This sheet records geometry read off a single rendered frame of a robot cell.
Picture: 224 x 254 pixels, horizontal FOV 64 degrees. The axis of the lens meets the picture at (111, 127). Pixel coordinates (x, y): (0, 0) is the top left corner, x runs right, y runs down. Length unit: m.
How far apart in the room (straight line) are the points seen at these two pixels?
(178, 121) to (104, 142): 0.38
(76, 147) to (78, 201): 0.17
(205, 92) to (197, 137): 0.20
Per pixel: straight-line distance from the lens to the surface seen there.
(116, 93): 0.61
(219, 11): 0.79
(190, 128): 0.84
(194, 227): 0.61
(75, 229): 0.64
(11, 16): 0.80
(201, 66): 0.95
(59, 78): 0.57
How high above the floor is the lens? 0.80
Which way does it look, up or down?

--*--

REQUIRED WORK
Whatever appears in the listing should be copied exactly and completely.

ANSWER
This sheet records geometry read off a single rendered frame of a robot cell.
Picture: 224 x 254 pixels, horizontal FOV 64 degrees. The axis of the lens meets the picture at (111, 127). Pixel coordinates (x, y): (0, 0) is the top left corner, x runs right, y runs down. Length unit: m.
How far apart in the room (straight line) are the points seen at these two pixels?
(178, 121) to (104, 142): 0.38
(76, 147) to (78, 201): 0.17
(205, 92) to (197, 137): 0.20
Per pixel: straight-line distance from the lens to the surface seen there.
(116, 93): 0.61
(219, 11): 0.79
(190, 128): 0.84
(194, 227): 0.61
(75, 229): 0.64
(11, 16): 0.80
(201, 66): 0.95
(59, 78): 0.57
How high above the floor is the lens? 0.80
Which way does it look, up or down?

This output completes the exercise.